The Appellate Division stated,

“The measure of damages in a condemnation case ‘must reflect the fair market value of the property in its highest and best use on the date of the taking, regardless of whether the property is being put to such use at the time.’  [Citations omitted].  The determination of highest and best use must be based upon evidence of a use which reasonably could or would be made of the property in the near future.  [Citations omitted].  ‘The potential uses the court may consider in determining value are ordinarily limited to those uses permitted by the zoning regulations at the time of taking.’  [Citations omitted].  However, when there is a reasonable probability of rezoning, some adjustment must be made to the value of the property to reflect that fact.”  [Citations omitted].

“‘In determining an award to an owner of condemned property, the findings must either be within the range of expert testimony, or be supported by other evidence and adequately explained by the court.’  [Citations omitted].  Where the parties offer inconsistent highest and best uses and their experts appraise only their own proposed uses, the award must be based upon the evidence offered by the party prevailing on the use question “with such adjustments as the evidence will support.’”  [Citations omitted].

“Although ‘[i]n condemnation cases, the authority of this Court to review findings of fact after a nonjury trial is as broad as that of the trial court’ and it ‘may render the judgment it finds warranted by the facts, taking into account that in a close case the trial court had the advantage of seeing and hearing the witnesses’ [citations omitted], ‘[w]here the trial court’s explanation of its award is supported by the evidence, it is entitled to deference and will not be disturbed on appeal.'”  [Citations omitted].

“Here, the Supreme Court properly determined that the claimant had established that, in the absence of the project, there was a reasonable probability that the property would have been rezoned to C6-2A.  Contrary to ESDC’s contention, the court’s failure to delineate the exact boundaries of a probable rezoning did not undermine its findings that the property would probably have been rezoned absent the project.  The court’s findings that many of the buildings in the immediate area had been converted to commercial and residential use, that New York City policy was to rezone underutilized industrial sites to allow for commercial or residential development, and that a zoning district with a FAR of 6 would be in scale to this portion of Atlantic Avenue were supported by the record.  The court properly distinguished the Atlantic Avenue corridor from lots on the more narrow Pacific Street, which are more functionally part of Prospect Heights than the subject property.  The fact that a rezoning of the immediate area to C6-2A would result in certain nonconforming uses, such as the rail yards, does not undermine the court’s determination that such a rezoning was reasonably probable. …”
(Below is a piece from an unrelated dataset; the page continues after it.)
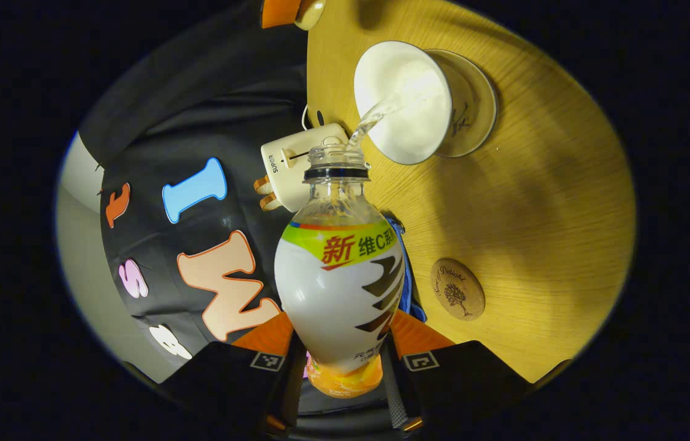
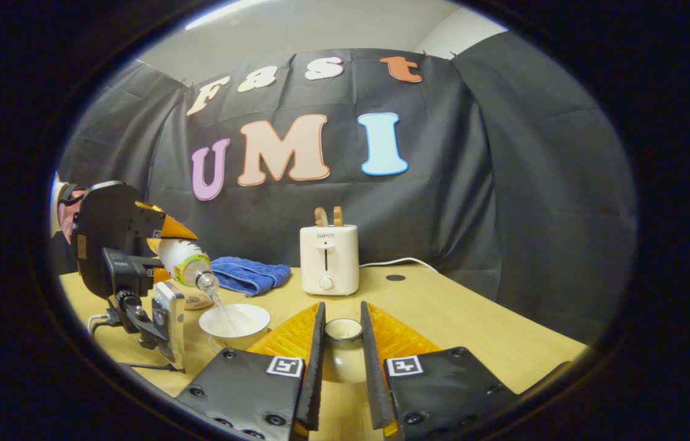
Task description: Open the teacup lid with one hand, grasp the water bottle and pour water into the teacup with the other hand; after pouring, place the water bottle on the coaster and then close the teacup lid.
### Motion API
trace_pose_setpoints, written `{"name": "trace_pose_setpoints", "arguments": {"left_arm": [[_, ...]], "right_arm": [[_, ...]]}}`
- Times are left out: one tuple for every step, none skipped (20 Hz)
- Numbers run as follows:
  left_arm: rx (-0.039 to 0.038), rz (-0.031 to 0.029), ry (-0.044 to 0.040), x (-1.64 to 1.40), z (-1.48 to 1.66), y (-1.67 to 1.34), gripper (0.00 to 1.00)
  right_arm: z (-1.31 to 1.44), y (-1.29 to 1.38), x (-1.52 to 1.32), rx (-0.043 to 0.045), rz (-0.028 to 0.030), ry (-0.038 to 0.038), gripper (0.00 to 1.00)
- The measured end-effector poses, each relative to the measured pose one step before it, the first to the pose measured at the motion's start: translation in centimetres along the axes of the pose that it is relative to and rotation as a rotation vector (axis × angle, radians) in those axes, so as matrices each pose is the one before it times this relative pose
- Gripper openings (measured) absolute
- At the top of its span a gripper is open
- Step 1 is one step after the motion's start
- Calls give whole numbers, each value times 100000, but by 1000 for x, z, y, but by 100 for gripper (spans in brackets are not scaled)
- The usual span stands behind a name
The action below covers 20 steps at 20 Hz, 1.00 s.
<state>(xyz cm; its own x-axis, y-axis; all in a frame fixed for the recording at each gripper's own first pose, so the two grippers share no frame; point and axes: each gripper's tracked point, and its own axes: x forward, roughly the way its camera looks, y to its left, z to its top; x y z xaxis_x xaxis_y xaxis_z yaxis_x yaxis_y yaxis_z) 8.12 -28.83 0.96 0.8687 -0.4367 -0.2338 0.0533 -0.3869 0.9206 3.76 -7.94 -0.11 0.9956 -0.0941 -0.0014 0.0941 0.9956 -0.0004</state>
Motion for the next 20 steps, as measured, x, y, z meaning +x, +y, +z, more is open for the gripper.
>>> {"name": "trace_pose_setpoints", "arguments": {"left_arm": [[1045, 266, 294, 141, -137, 276, 55], [1145, 284, 141, 38, -78, 191, 55], [1258, 556, 288, -35, -75, 278, 55], [1491, 530, 1, 6, -40, 240, 54], [1656, 217, 127, -34, -115, 350, 55], [1927, 396, 712, 9, -181, 266, 55], [2475, 634, 97, -43, -156, 410, 55], [1966, 400, 243, 71, -120, 224, 56], [1592, 346, 311, -19, -165, 275, 55], [1473, 185, -120, -15, -129, 249, 56], [1126, 211, -90, -208, -107, 215, 55], [1104, 419, -136, -49, 40, 204, 55], [1280, 330, -67, -22, 20, 246, 54], [1299, 173, -232, -37, 10, 214, 55], [1083, -178, 15, 16, 29, 138, 55], [200, -337, 106, 77, -83, 55, 55], [376, -140, 20, 58, -19, -15, 55], [795, 284, 117, -97, 58, 49, 55], [960, 334, 23, -118, 69, 165, 56], [285, 281, -167, 41, 138, 14, 56]], "right_arm": [[-81, -22, 57, 44, -11, 19, 35], [30, 12, -23, -38, 6, 0, 35], [19, -10, -2, -1, 3, -14, 35], [14, -21, 22, 28, -11, -4, 35], [-26, 21, -27, -33, 17, 20, 35], [44, -8, -6, 25, -9, -49, 35], [-47, -16, 49, 13, 25, 6, 35], [-28, -7, -18, -18, 23, 28, 35], [28, -2, -5, 29, -16, 15, 35], [47, 2, -18, -8, 9, -9, 35], [-19, -16, 21, -13, 13, 32, 35], [34, 20, -18, 29, -17, -5, 35], [-28, -5, 5, -26, 18, 18, 35], [14, -8, -18, 13, 2, -16, 35], [-29, -12, 29, 10, 5, 9, 35], [53, -7, -8, -21, 12, -40, 35], [-56, 10, 25, 11, 4, 59, 35], [5, 5, -17, 24, -5, 30, 35], [8, 7, -10, -26, 55, 18, 35], [47, 23, -14, 19, 199, 21, 35]]}}
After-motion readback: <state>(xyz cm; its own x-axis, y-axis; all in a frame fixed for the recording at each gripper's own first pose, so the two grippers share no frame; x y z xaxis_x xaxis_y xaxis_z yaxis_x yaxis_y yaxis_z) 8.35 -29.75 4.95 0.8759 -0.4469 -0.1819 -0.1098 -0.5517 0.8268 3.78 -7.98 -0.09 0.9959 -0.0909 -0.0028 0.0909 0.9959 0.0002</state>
“Further, the Supreme Court properly accepted the highest and best use proposed by the claimant of a 12-story budget hotel.  [Citations omitted].  Contrary to ESDC’s contention, the Amoco lease on the property did not prohibit a finding of a different highest and best use than contemplated in the lease, since the property must be valued at ‘its highest and best use on the date of the taking, regardless of whether the property is being put to such use at the time.’  [Citations omitted].  The court’s determination that a 12-story budget hotel would be legally and physically possible and financially feasible on the property was supported by the record, including testimony by ESDC’s own expert regarding alternative designs for such a hotel which would meet the zoning requirements, and the evidence of an increased demand for and development of hotels in Brooklyn around the vesting date.  The court was not required to accept the opinions of ESDC’s experts on the financial feasibility issue.”

The case was also discussed in “Good, Better, Best – Never Let It Rest: Zoning and the Highest and Best Use Concept in Condemnation.”  New York Zoning Law and Practice Report, Vol. 16, Issue 6.  (May/June 2016).